**Required work**
Reproduce the listing below without any change.

☆ ☆ ☆ ☆ ☆

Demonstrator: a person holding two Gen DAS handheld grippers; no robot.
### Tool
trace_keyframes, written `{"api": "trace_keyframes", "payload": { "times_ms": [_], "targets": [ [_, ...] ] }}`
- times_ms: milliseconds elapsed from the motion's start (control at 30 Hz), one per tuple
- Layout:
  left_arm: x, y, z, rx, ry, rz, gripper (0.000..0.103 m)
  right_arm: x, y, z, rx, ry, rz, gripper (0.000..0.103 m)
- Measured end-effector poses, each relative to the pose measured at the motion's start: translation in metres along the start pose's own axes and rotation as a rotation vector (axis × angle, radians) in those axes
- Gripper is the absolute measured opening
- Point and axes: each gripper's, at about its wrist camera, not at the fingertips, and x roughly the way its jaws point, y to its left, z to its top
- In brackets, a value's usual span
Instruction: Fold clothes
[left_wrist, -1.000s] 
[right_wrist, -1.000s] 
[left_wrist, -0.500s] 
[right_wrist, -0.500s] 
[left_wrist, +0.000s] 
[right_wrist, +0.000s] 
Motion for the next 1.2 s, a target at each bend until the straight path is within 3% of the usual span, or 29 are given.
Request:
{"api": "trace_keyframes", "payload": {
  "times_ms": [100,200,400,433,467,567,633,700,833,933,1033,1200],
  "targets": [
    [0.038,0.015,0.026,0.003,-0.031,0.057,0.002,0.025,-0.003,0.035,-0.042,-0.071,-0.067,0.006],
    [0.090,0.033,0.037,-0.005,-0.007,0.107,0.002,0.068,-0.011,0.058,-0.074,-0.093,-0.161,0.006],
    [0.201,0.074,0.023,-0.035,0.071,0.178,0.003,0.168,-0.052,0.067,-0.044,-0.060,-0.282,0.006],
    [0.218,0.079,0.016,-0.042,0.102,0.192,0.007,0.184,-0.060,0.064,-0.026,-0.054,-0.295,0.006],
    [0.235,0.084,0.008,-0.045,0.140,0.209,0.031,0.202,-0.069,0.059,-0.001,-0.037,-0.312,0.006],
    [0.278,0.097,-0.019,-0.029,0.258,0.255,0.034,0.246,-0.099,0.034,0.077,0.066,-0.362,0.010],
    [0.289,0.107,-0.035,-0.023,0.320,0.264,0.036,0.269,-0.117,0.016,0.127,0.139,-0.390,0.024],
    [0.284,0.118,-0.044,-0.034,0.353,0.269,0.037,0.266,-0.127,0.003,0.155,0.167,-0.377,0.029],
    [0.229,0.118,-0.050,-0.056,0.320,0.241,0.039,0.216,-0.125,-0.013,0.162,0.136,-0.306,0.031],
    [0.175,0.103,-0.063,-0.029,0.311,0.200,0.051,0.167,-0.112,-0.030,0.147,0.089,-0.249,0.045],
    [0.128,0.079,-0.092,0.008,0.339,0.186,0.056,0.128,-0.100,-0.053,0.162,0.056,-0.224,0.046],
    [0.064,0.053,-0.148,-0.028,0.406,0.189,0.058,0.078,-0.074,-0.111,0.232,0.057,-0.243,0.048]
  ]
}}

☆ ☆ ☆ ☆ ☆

**Solution to the exercise**
Demonstrator: a person holding two Gen DAS handheld grippers; no robot.
### Tool
trace_keyframes, written `{"api": "trace_keyframes", "payload": { "times_ms": [_], "targets": [ [_, ...] ] }}`
- times_ms: milliseconds elapsed from the motion's start (control at 30 Hz), one per tuple
- Layout:
  left_arm: x, y, z, rx, ry, rz, gripper (0.000..0.103 m)
  right_arm: x, y, z, rx, ry, rz, gripper (0.000..0.103 m)
- Measured end-effector poses, each relative to the pose measured at the motion's start: translation in metres along the start pose's own axes and rotation as a rotation vector (axis × angle, radians) in those axes
- Gripper is the absolute measured opening
- Point and axes: each gripper's, at about its wrist camera, not at the fingertips, and x roughly the way its jaws point, y to its left, z to its top
- In brackets, a value's usual span
Instruction: Fold clothes
[left_wrist, -1.000s] 
[right_wrist, -1.000s] 
[left_wrist, -0.500s] 
[right_wrist, -0.500s] 
[left_wrist, +0.000s] 
[right_wrist, +0.000s] 
Motion for the next 1.2 s, a target at each bend until the straight path is within 3% of the usual span, or 29 are given.
Request:
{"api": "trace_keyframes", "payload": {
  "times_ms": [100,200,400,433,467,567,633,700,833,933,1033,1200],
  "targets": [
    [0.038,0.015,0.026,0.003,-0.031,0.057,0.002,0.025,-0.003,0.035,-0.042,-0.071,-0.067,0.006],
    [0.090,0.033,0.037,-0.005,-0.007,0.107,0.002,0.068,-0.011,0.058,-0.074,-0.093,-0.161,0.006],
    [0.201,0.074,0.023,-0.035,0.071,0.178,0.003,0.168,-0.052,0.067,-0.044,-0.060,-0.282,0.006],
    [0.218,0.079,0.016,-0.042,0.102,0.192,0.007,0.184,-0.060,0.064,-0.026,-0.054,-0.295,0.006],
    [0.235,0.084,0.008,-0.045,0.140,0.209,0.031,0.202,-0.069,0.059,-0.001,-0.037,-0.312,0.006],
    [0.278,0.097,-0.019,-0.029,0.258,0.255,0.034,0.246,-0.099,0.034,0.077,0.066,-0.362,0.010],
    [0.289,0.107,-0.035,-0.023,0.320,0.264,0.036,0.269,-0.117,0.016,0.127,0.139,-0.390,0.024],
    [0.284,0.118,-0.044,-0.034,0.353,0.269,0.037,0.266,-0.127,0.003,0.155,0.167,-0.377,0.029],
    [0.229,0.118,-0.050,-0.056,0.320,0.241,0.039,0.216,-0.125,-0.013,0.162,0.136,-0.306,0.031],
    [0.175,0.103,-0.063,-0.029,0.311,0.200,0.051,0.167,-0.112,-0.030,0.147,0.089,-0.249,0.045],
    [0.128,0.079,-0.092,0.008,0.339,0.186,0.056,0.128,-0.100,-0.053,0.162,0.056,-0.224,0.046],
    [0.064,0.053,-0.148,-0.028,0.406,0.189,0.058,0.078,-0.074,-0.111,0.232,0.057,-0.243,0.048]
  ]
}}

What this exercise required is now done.